Stop Emotional and Stress Eating in Just Three Bites

If you overeat or stress eat, there's a simple way to stop quickly.

by · Psychology Today
Reviewed by Davia Sills

Key points

  • Over 35 percent of stressed-out people eat unhealthy foods.
  • Emotional eating is often used to avoid or distract from uncomfortable feelings.
  • Being mindful while eating can help someone stop their harmful behaviors surrounding food.

Have you ever overeaten or eaten unhealthy foods because of increased stress levels? You are not alone. According to the American Psychological Association, "Thirty-eight percent of adults say they have overeaten or eaten unhealthy foods in the past month because of stress. Half of these adults (49 percent) report engaging in these behaviors weekly or more." In fact, over a third of those asked said that food helped distract them from stress.

I've worked with clients who binged on food to avoid uncomfortable feelings and emotions, such as loneliness. Eating might make you feel better in the short term. But whatever is "eating you" is not going to go away so quickly.

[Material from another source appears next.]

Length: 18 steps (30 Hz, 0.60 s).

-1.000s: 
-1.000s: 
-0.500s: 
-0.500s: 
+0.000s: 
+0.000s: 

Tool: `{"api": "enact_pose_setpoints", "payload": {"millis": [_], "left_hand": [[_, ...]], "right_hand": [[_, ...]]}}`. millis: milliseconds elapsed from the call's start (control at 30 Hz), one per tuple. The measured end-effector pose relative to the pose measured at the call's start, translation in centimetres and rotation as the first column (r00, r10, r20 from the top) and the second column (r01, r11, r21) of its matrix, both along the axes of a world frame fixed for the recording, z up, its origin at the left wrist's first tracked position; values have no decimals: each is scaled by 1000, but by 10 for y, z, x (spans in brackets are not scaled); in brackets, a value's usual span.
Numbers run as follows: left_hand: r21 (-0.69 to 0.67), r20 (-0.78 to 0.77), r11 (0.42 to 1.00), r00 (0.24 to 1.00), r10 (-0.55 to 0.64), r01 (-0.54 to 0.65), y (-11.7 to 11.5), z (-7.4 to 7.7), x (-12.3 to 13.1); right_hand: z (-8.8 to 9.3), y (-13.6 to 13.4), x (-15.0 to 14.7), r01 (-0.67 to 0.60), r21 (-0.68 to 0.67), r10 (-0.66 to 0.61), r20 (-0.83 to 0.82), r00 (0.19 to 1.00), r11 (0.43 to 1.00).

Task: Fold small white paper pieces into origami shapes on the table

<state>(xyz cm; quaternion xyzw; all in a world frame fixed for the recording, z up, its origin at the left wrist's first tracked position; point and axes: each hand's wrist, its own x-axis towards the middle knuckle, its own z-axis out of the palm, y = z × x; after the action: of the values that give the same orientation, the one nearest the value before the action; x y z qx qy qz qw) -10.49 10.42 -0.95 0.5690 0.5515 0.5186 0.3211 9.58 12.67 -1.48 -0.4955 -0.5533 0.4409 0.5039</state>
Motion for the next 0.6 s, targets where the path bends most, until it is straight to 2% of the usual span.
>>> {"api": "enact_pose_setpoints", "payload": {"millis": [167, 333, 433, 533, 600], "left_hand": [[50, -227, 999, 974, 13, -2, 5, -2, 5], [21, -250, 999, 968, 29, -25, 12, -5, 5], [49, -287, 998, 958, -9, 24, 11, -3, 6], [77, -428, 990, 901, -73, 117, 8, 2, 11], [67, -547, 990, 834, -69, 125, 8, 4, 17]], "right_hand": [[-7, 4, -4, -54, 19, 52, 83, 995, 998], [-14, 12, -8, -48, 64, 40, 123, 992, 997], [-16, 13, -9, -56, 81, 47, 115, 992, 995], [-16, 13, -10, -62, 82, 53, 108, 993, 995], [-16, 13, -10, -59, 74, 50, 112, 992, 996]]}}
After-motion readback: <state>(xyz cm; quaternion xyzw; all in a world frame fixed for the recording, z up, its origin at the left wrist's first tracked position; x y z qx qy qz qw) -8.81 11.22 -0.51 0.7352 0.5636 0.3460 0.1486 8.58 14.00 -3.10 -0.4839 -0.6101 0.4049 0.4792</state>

Source: bnmk0819/FreeDigitalPhotos

The good news? There's a quick way to stop stress and emotional eating. It's through using a "Three-Bite Method" that I teach in stress and mindful eating workshops.

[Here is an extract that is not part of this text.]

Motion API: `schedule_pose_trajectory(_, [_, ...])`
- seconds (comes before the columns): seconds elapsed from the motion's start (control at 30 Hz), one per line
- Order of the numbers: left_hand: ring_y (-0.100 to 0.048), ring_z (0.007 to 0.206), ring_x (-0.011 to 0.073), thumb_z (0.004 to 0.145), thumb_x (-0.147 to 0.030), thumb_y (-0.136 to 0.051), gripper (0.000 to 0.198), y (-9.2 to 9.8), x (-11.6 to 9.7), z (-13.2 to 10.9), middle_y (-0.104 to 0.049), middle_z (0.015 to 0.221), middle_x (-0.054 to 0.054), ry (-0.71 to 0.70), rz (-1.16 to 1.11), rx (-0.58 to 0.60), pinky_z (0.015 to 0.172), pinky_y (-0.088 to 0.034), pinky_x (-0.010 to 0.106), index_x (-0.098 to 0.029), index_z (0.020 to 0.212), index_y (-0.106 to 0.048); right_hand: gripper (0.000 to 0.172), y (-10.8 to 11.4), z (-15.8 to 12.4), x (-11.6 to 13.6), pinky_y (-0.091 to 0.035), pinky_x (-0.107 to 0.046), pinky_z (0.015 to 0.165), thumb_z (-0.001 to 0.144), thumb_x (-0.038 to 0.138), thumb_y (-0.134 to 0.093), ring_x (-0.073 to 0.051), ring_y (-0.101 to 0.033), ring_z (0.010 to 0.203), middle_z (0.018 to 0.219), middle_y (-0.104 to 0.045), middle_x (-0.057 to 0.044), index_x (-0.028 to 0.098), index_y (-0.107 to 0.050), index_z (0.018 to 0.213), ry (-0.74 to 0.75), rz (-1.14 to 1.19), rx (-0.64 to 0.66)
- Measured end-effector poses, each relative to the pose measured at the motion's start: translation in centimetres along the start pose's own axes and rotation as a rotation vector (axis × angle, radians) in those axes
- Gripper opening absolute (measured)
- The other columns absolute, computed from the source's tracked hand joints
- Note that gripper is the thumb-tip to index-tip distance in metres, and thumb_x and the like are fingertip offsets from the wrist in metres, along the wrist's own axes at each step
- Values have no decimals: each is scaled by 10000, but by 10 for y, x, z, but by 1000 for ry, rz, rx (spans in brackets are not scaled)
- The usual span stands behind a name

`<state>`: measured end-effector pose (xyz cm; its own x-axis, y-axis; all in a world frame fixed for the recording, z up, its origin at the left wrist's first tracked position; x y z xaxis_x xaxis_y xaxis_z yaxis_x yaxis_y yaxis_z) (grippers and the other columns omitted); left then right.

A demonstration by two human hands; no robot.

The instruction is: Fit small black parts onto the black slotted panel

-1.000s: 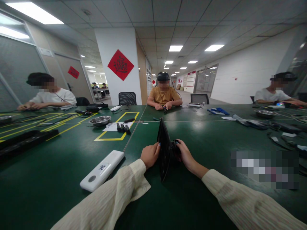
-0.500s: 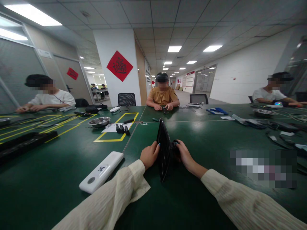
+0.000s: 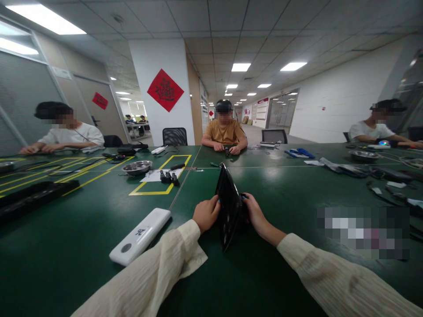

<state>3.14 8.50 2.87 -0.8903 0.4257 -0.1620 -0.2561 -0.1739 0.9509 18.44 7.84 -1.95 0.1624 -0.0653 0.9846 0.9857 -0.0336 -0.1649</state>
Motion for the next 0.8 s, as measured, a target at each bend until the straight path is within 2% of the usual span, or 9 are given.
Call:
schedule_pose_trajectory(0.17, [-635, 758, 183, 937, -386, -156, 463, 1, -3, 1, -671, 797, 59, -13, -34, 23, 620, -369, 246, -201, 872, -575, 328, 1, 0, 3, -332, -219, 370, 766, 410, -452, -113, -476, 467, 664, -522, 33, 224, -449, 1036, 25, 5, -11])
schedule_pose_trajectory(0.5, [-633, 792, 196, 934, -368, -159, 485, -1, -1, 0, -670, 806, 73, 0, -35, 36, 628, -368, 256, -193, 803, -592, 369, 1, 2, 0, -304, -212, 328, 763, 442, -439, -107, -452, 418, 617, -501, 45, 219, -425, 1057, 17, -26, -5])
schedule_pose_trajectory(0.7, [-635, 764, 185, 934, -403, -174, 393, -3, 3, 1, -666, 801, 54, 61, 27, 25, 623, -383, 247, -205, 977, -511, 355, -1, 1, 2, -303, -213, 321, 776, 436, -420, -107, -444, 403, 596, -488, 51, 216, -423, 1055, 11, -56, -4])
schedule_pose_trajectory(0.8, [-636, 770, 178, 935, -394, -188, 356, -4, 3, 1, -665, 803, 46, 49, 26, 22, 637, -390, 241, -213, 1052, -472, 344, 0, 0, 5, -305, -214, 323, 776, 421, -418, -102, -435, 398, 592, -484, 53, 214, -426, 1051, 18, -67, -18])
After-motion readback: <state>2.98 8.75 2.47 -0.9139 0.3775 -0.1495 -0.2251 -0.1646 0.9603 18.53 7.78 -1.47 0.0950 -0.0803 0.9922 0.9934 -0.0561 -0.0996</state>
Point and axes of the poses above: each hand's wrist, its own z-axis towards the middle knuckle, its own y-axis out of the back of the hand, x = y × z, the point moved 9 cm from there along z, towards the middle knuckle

This method can calm you down and help you realize whether your overeating is physical or emotional. It's a call for you to recognize that stress is that tightly wound ball that is driving your behavior.

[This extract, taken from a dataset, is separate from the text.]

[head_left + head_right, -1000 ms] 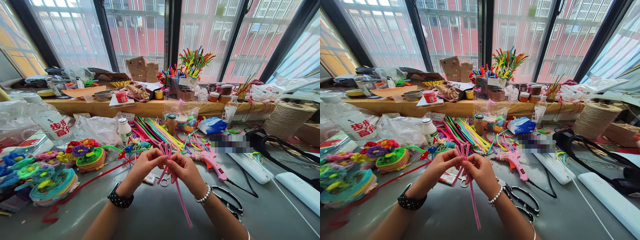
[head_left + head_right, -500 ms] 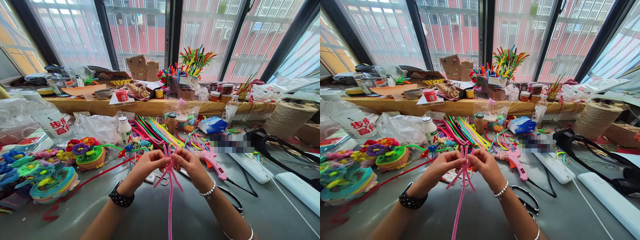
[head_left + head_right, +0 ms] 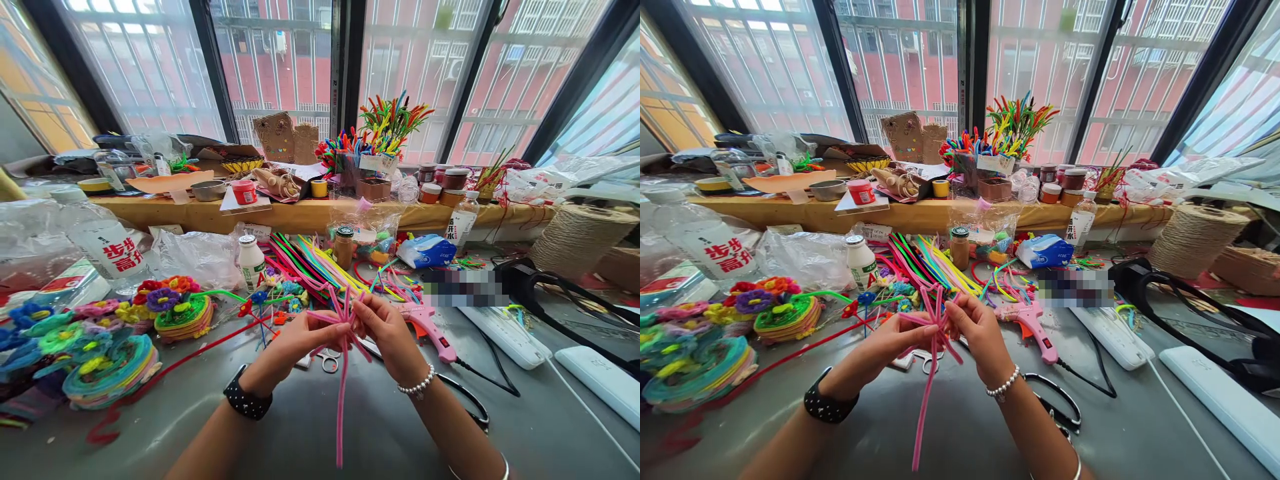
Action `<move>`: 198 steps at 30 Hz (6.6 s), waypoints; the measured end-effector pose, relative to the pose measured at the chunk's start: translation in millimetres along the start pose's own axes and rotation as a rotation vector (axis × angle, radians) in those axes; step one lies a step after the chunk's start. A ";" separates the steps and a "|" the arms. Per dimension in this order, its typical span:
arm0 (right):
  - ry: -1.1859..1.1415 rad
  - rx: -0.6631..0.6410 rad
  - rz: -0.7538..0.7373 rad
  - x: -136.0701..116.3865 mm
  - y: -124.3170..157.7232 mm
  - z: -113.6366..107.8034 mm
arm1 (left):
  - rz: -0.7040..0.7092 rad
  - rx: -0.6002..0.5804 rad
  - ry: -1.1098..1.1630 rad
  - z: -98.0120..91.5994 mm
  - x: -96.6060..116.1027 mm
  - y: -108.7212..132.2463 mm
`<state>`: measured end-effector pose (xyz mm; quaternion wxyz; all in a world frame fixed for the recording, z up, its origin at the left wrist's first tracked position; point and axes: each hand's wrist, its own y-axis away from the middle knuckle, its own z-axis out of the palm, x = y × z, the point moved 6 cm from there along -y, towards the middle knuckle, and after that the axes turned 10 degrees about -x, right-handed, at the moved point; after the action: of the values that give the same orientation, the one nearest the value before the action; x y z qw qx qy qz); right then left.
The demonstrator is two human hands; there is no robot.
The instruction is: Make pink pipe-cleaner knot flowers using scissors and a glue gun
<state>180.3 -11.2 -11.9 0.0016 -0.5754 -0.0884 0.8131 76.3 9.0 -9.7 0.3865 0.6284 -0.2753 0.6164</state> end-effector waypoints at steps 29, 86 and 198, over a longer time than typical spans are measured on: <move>-0.128 0.058 0.014 4.8 0.0 -4.8 | 0.081 0.173 -0.061 -11.3 9.1 2.1; 0.158 -0.054 -0.008 -11.1 -2.1 -7.3 | 0.011 0.269 0.142 -4.7 2.2 2.4; -0.021 -0.057 0.107 2.5 1.3 2.6 | -0.028 0.119 0.025 -4.8 2.9 2.6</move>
<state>177.1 -12.5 -13.6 -0.0593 -0.5704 -0.0803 0.8153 71.7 12.0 -6.8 0.3606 0.6464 -0.2244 0.6338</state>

Still, this practice is a good place to start. After you've identified and stopped unhealthy eating, you can start to deal with the stressors or emotions from which you may be distracting yourself.

So, what is this Three-Bite Method that will break a stress-eating habit? Actually, it's an acronym that spells out the word S-T-O-P. Just to be clear, this does not mean stop eating. You might think of it as a signpost that is asking you to "stop and be mindful of what you're eating and what's eating you."

3-Bite S-T-O-P Stress-Eating Practice

It might be difficult to be mindful throughout an entire meal, or any activity, for that matter. The goal here is to be mindful for just the first three bites of your food during periods that you are prone to stress eating. It could be any three bites of your meal. But let's go for the first three as a way to get you into a place of conscious, mindful eating.

Each of the letters of S-T-O-P stands for each of the bites. Yes, I know there are four letters in S-T-O-P! But that last letter isn't really a "bite" so much as it is just breathing and patiently sitting with your three bites.

Even if you are not stressed at this moment, I suggest you practice the three bites right now or whenever you get a chance. Use a small quantity of food, such as an orange slice, an apple slice, a cookie, a teaspoon of peanut butter, or a piece of chocolate. Even a raisin could work since you could take three bites of it. You can really use anything. You could even try this with the food you like to eat when stressed!

To begin, imagine that you are tasting this food for the first time without any assumptions or opinions. Now, let's get to the three bites!

   •  S is the first bite, and S stands for select. Be purposeful in gathering this bite. Select this bite; notice all of the colors, texture, and shapes. Choose a bite that is able to fit in your mouth easily. It is not too small or too big to chew, but just the size to savor the bite.
   •  T is the second bite, and T stands for taste. Your mind is fully on the sensation of eating. With this bite, you notice all the tastes that develop during the bite. Your mind is fully on the sensation of eating. You chew slowly, deliberately, and fully, swallowing with intention only when the food is completely chewed up.
   •  O is the third bite, and O stands for observe. With this bite, allow your mind to travel with this food around your mouth, down your throat, and into your stomach. Notice your hunger without anxiety or fear. It is simply hunger. Observe yourself placing the fork down. You might imagine yourself dining with the Queen of England or other dignitary. You become aware of the movement of your hand, arm, and mouth. You are eating with purpose, full of poise and grace.
   •  P, or the fourth "bite," is not really a bite at all. That's because P stands for pause. This is a time to just reflect on the previous three bites. Also, take a nice slow breath in. Release the breath slowly, allowing yourself to feel the calm and soothing feeling that comes from slowing down for a moment. Come into the presence of your body. What is it asking for right now? Does it really want more food? If there's an unmet need that's worrying you, you can just name and recognize it with a sense of self-compassion.
Conclusion
Each page of my new book, Simply Mindful Meal By Meal, offers many more mindful eating practices for inviting balance with food, body, and eating. Remember, too, that each practice builds up your mindful awareness muscles. While learning mindful eating takes time, congratulations on taking the first step with these three mindful bites!